Can The linearly non-separable data be learned using polynomial features with logistic regression?

Question

I know that Polynomial Logistic Regression can easily learn a typical data like the following image:

I was wondering whether the following two data also can be learned using Polynomial Logistic Regression or not.

I guess I have to add more explanation. Assume the first shape. If we add extra polynomial features for this 2-D input (like x1^2 ...) we can make a decision boundary which can separate the data. Suppose I choose X1^2 + X2^2 = b. This can separate the data.
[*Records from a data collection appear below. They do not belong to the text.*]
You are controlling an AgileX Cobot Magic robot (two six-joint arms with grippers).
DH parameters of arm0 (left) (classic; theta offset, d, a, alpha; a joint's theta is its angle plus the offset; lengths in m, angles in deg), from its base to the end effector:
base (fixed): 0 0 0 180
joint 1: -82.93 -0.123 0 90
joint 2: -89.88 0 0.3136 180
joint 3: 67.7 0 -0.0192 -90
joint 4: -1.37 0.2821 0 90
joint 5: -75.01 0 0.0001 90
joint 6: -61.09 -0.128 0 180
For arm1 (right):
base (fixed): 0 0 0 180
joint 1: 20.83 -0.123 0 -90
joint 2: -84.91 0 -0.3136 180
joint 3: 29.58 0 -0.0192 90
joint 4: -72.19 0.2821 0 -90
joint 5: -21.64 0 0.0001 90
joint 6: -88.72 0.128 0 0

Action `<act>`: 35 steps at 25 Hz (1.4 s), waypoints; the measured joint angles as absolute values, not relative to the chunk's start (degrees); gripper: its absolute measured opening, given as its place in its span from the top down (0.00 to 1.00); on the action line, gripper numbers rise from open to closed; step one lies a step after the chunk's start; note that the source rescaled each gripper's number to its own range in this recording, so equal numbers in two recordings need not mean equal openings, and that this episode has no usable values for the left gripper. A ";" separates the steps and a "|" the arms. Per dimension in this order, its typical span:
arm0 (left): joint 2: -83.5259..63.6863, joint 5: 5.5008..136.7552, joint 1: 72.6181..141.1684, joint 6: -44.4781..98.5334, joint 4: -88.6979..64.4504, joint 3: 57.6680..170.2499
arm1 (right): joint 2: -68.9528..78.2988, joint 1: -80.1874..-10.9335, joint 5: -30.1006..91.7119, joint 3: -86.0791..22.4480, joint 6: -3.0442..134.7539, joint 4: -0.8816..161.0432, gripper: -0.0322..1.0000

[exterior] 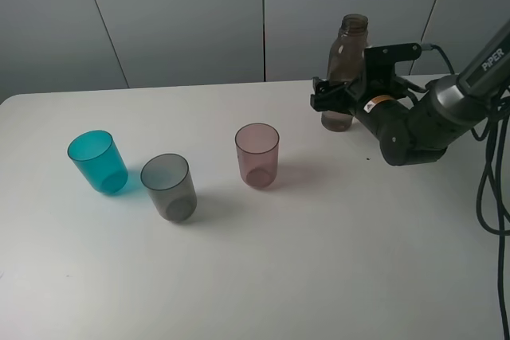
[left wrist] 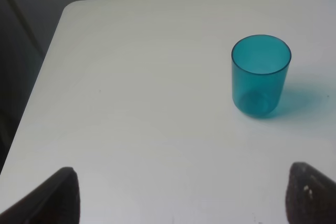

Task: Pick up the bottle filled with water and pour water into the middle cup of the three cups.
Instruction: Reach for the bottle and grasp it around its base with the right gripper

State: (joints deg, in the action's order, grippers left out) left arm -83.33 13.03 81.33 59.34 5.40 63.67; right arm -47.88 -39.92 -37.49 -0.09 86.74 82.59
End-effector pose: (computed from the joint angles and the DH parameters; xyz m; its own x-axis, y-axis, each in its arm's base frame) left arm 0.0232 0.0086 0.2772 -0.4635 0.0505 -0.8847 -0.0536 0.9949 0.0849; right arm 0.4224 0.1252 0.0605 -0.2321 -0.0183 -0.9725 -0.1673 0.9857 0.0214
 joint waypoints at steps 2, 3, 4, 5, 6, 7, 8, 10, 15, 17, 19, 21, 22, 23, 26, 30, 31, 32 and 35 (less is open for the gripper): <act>-83.33 13.03 81.33 59.34 5.40 63.67 | -48.11 -39.92 -37.50 -0.38 86.74 82.58 0.00; -83.33 13.03 81.33 59.34 5.40 63.67 | -48.47 -39.92 -37.63 -0.69 86.74 82.58 0.00; -83.33 13.03 81.33 59.23 5.40 63.67 | -48.89 -39.83 -37.94 -0.92 86.74 82.58 0.00; -83.33 13.03 81.33 59.23 5.40 63.67 | -49.15 -39.83 -37.94 -1.04 86.74 82.58 0.00; -83.33 13.03 81.33 59.23 5.40 63.67 | -49.51 -39.83 -38.02 -1.27 86.74 82.69 0.00; -83.33 13.03 81.33 59.23 5.40 63.67 | -49.86 -39.83 -38.32 -1.27 86.74 82.69 0.00; -83.33 13.03 81.33 59.23 5.40 63.67 | -50.22 -39.83 -38.59 -1.27 86.74 82.69 0.00; -83.33 13.03 81.33 59.12 5.40 63.67 | -50.86 -39.83 -39.42 -1.42 86.74 82.69 0.00; -83.33 13.03 81.33 59.12 5.40 63.67 | -51.48 -39.83 -40.86 -1.99 86.74 82.69 0.00; -83.33 13.03 81.33 59.12 5.40 63.67 | -51.48 -39.83 -41.44 -2.36 86.74 82.69 0.00; -83.33 13.03 81.33 59.23 5.40 63.67 | -51.48 -39.83 -41.67 -2.50 86.74 82.69 0.00; -83.33 13.03 81.33 59.23 5.40 63.67 | -51.48 -39.83 -41.67 -2.50 86.74 82.69 0.00; -83.33 13.03 81.33 59.23 5.40 63.67 | -51.48 -39.83 -41.67 -2.50 86.74 82.69 0.00; -83.33 13.03 81.33 59.23 5.40 63.67 | -51.48 -39.83 -41.80 -2.50 86.74 82.69 0.00; -83.33 13.03 81.33 59.23 5.40 63.67 | -51.48 -39.83 -41.80 -2.50 86.74 82.69 0.00; -83.33 13.03 81.33 59.23 5.40 63.67 | -51.48 -39.83 -41.80 -2.50 86.74 82.36 0.00; -83.33 13.03 81.33 59.23 5.40 63.67 | -51.48 -39.83 -41.80 -2.50 86.74 82.36 0.01; -83.33 13.03 81.33 59.23 5.40 63.67 | -51.48 -39.83 -41.80 -2.50 86.74 82.36 0.09; -83.33 13.03 81.33 59.23 5.40 63.67 | -51.48 -39.83 -41.92 -2.50 86.74 82.36 0.97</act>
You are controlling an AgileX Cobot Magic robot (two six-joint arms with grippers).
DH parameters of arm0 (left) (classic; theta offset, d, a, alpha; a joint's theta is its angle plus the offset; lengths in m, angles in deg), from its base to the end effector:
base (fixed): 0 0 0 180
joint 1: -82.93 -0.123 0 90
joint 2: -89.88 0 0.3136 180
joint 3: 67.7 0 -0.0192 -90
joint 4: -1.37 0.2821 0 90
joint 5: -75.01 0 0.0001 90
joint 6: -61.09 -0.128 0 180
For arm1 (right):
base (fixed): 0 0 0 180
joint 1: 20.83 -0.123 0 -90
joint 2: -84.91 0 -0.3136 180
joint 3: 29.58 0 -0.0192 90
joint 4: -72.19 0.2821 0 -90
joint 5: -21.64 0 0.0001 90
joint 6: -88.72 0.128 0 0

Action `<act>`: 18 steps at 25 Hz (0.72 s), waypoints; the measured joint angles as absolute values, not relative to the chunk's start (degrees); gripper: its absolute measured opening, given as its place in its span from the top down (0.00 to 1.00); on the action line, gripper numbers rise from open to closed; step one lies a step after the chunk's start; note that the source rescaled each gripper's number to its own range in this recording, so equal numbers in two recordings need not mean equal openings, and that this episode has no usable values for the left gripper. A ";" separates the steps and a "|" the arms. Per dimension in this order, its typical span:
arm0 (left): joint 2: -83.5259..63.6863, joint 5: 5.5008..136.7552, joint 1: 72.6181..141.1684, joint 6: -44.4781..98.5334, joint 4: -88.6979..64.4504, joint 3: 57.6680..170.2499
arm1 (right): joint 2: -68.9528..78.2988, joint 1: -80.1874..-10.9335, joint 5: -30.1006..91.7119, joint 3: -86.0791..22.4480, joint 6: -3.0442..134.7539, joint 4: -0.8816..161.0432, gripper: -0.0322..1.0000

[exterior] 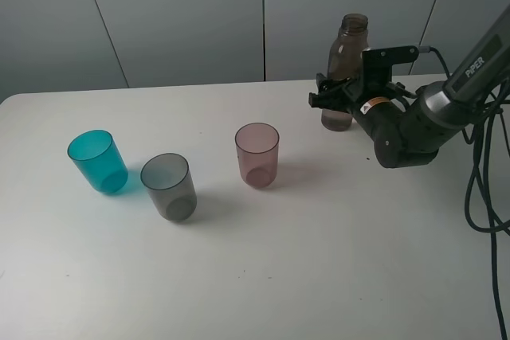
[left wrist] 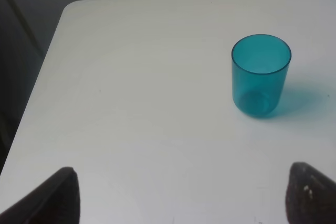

If I add extra features I will get a wavy shape (maybe a wavy circle or wavy ellipsis) but it still can not separate the data of the second graph, can it?

Maybe it's a slip, but you're implicitly asking about classification, not regression... — Emre, Aug 02 '17 at 15:08
@Emre actually I'm asking about polynomial logistic regression, you are right :) — Green Falcon, Aug 02 '17 at 15:16
Where did you read about that? Did you mean multinomial logistic regression? — Emre, Aug 03 '17 at 03:35
in statics, its a common discussion, which has been extended to machine learning. I was wondering whether non-convex data can be learned or not. in neural networks for learning the second image you should have a two-hidden-layer network. — Green Falcon, Aug 03 '17 at 04:52
I don't know about statics, but I've never heard of polynomial logistic regression in statistics. I think you should look into kernel logistic regression if you are interested in nonlinear class boundaries. — Emre, Aug 03 '17 at 04:58
There is no reference to polynomial logistic regression there. Or any other kind of logistic regression. — Emre, Aug 03 '17 at 06:44
This is an extension for polynomial regression which is used for classification problem, you can find it in the exercise file of that unit. any way, that's a common approach sir. you may have seen its common one vs all approach. — Green Falcon, Aug 03 '17 at 07:08
@Emre: I think it is just a term for the usual logistic regression with feature engineering to add polynomial terms in $x_i$ such as $x_1^2$ or $x_2x_3$. — Neil Slater, Aug 08 '17 at 20:04
@Emre actually yes, you are right. It's some how feature engineering; but the point is that this kind of features can separate convex shapes (like the first one which is provided) I want to know whether we can learn non-convex shapes like the second graph. — Green Falcon, Aug 08 '17 at 20:12
@Emre also for seeing what I mean as the neural networks see here — Green Falcon, Aug 08 '17 at 20:12
@NeilSlater Yes, I figured as much, but no-one calls that polynomial logistic regression. The answer is yes, if you can reformulate boundary as an equation. For example, the first one is similar to (|x|-a)^2 + y^2 = b. Thus, adding terms for (|x|, x^2, y^2) will do the trick. Get the idea? — Emre, Aug 08 '17 at 20:28

Neil Slater · Accepted Answer · 2017-08-09T07:36:24.300

Yes in theory the polynomial extension to logistic regression can approximate any arbitrary classification boundary. That is because a polynomial can approximate any function (at least of the types useful to classification problems), and this is proven by the Stone-Weierstrass theorem.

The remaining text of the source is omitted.